What the task requires: Please copy every line from the following entries in which the word "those" appears.

Input records:

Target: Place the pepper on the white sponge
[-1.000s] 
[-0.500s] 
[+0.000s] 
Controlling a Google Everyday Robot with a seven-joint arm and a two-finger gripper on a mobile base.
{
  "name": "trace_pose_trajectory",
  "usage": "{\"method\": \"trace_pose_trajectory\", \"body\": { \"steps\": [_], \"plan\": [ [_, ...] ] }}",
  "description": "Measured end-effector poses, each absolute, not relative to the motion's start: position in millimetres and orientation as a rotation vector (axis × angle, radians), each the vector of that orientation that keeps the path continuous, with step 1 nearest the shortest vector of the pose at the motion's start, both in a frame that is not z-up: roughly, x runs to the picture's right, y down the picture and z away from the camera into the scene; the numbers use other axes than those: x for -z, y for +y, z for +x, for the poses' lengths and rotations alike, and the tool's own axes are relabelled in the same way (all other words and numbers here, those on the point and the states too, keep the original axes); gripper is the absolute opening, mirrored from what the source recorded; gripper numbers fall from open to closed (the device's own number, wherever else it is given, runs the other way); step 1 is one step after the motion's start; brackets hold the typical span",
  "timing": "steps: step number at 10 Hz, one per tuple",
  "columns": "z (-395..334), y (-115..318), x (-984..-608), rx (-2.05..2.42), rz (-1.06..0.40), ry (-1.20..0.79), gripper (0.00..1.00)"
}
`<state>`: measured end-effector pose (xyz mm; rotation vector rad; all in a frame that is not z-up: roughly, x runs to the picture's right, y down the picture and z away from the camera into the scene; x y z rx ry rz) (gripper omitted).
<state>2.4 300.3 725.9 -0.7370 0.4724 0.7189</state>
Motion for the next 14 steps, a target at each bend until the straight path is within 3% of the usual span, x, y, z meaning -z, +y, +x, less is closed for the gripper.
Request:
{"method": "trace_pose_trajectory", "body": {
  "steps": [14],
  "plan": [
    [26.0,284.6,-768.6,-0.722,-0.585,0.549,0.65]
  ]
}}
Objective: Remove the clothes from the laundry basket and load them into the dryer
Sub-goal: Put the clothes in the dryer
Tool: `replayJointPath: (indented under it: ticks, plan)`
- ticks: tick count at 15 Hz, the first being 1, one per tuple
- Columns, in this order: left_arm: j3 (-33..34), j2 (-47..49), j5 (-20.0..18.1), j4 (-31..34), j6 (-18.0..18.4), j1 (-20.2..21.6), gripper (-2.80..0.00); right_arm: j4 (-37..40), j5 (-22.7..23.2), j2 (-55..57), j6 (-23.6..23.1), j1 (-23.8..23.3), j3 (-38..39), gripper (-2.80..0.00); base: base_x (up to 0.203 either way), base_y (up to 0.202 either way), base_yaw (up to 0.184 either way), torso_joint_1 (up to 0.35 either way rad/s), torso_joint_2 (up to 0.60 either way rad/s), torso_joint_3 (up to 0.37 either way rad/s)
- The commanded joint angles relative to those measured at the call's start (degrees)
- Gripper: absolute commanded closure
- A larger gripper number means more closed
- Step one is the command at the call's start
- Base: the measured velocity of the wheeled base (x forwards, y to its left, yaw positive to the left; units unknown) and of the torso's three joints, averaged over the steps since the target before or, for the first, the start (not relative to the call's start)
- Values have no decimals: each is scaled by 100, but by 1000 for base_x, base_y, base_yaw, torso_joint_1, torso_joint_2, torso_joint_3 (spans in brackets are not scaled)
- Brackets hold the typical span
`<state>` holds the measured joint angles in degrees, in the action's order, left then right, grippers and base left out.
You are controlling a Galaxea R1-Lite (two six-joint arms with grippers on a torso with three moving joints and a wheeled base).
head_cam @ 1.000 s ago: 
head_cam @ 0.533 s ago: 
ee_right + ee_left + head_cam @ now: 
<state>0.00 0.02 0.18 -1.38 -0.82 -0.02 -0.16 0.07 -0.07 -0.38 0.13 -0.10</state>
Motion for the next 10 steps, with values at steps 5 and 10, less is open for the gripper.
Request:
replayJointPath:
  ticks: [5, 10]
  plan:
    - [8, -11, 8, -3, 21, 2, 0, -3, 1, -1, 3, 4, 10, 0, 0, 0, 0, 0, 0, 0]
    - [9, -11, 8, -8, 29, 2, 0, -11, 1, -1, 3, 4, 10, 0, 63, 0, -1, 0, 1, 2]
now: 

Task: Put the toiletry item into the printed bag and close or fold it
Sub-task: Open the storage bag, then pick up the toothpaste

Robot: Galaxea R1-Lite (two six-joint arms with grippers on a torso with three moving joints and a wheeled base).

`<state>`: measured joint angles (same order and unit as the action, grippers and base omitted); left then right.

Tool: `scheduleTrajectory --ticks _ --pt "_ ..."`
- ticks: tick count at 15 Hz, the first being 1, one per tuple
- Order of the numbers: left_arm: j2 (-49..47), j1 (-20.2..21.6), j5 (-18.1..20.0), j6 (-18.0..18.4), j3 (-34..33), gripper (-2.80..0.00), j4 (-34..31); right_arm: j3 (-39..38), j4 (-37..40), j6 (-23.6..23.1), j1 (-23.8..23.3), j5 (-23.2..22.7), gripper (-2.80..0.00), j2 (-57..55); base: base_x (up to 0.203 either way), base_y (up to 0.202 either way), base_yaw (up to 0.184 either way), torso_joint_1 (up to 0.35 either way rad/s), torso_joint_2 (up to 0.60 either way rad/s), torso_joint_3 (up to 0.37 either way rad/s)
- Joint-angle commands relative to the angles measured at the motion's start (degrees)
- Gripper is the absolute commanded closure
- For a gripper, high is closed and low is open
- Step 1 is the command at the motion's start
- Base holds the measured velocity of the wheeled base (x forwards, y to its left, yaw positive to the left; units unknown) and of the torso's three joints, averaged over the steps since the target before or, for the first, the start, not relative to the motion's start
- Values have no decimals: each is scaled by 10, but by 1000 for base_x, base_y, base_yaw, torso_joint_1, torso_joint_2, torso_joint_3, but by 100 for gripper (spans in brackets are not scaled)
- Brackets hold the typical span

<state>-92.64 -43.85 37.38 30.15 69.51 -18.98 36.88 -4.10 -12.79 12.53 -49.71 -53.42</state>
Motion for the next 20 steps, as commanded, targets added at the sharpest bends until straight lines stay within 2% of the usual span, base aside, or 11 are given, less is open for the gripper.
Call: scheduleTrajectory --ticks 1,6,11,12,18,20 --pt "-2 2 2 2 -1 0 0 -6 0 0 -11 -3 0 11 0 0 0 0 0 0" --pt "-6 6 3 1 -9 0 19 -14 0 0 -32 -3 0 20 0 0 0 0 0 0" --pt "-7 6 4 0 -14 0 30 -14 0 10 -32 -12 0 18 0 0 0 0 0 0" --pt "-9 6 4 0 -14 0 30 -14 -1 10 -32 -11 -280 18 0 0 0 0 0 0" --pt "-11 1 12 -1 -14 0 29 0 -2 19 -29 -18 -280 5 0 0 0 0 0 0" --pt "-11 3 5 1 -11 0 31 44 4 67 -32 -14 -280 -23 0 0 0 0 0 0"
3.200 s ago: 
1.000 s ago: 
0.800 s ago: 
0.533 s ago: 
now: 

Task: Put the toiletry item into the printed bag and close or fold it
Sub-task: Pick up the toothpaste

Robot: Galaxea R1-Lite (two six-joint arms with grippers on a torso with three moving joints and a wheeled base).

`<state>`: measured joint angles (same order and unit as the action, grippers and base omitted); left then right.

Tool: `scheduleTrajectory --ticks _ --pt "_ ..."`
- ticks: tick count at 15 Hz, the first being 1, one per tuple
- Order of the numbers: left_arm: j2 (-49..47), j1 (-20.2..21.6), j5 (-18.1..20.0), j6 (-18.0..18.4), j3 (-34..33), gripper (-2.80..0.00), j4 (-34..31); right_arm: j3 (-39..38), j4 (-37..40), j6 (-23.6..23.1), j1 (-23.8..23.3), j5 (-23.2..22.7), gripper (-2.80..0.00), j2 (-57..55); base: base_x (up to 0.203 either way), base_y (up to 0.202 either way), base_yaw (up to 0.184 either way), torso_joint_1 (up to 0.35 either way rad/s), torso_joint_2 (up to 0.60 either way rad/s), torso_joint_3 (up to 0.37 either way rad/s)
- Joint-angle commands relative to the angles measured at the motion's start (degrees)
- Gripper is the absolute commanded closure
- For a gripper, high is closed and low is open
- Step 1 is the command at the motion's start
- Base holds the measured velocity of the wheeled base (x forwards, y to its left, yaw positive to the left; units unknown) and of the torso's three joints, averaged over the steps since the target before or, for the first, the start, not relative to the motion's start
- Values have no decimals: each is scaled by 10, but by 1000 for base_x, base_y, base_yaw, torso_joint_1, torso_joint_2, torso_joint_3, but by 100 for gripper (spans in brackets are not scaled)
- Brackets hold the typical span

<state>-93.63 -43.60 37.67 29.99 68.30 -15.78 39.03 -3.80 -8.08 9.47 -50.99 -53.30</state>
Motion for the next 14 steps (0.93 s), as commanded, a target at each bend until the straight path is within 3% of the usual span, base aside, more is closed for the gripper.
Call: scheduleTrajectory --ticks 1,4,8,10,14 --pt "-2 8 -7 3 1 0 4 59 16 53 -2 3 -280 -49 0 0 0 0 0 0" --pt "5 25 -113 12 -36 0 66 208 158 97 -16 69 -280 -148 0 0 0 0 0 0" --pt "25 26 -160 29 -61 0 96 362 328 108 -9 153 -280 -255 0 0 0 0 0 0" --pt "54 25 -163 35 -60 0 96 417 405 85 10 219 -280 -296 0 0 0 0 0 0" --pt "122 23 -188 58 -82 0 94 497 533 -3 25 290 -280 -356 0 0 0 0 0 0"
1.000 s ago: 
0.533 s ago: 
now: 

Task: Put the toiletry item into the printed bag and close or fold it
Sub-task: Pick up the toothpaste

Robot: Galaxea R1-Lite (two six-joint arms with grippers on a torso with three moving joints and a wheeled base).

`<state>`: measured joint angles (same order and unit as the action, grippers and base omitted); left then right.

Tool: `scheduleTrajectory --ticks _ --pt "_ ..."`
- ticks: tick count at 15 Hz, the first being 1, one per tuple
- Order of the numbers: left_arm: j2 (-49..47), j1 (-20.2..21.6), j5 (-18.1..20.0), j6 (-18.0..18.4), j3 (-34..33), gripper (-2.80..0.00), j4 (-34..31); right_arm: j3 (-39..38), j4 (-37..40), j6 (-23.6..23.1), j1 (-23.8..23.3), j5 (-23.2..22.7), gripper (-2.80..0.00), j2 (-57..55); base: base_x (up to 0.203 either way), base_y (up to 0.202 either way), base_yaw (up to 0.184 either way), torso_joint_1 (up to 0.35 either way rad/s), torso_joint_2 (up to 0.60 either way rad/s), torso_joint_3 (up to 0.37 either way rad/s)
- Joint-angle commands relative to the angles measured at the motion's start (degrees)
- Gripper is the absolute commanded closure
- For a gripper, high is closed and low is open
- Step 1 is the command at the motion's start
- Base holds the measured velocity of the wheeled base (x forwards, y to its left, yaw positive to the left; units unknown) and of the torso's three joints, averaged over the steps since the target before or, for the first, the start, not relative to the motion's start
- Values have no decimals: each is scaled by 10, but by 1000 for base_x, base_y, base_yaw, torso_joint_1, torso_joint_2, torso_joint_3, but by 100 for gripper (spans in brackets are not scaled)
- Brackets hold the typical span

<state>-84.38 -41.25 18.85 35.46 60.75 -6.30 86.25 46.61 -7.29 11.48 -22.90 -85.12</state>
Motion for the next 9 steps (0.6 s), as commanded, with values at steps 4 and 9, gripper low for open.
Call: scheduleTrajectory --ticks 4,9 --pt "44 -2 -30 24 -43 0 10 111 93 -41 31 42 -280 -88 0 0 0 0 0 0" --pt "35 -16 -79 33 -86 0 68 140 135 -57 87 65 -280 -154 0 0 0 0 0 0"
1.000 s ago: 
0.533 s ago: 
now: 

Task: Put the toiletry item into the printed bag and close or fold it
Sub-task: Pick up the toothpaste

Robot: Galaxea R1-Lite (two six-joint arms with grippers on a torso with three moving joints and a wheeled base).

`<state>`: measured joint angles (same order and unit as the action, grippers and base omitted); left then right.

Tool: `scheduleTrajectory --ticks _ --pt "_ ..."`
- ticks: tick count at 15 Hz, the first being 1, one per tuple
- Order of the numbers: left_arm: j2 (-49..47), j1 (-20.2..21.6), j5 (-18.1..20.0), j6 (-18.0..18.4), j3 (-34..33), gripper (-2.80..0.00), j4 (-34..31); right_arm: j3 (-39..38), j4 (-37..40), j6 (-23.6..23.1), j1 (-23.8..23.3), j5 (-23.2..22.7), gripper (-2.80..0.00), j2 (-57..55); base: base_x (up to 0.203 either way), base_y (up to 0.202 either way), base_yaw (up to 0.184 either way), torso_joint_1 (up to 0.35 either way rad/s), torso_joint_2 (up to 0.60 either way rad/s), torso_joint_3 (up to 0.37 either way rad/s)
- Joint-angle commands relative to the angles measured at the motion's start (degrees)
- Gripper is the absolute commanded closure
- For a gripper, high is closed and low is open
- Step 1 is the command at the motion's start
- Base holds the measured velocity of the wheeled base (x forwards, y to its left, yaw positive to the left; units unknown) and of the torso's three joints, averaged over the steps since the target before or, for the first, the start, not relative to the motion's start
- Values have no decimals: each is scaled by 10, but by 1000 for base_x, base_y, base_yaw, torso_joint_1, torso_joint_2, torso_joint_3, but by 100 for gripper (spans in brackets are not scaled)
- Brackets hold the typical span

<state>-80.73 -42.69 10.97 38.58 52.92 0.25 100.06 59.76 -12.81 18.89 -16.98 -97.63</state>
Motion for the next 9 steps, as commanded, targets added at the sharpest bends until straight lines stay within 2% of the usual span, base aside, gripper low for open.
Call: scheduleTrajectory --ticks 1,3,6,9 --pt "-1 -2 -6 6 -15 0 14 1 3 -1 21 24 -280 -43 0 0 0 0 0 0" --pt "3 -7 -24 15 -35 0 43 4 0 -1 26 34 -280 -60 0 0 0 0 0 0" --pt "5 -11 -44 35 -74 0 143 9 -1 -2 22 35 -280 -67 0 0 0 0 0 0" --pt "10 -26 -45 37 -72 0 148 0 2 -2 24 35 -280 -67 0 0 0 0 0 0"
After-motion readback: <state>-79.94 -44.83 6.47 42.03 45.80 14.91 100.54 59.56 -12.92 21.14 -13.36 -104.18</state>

Response:
  "description": "Measured end-effector poses, each absolute, not relative to the motion's start: position in millimetres and orientation as a rotation vector (axis × angle, radians), each the vector of that orientation that keeps the path continuous, with step 1 nearest the shortest vector of the pose at the motion's start, both in a frame that is not z-up: roughly, x runs to the picture's right, y down the picture and z away from the camera into the scene; the numbers use other axes than those: x for -z, y for +y, z for +x, for the poses' lengths and rotations alike, and the tool's own axes are relabelled in the same way (all other words and numbers here, those on the point and the states too, keep the original axes); gripper is the absolute opening, mirrored from what the source recorded; gripper numbers fall from open to closed (the device's own number, wherever else it is given, runs the other way); step 1 is one step after the motion's start; brackets hold the typical span",
- The commanded joint angles relative to those measured at the call's start (degrees)

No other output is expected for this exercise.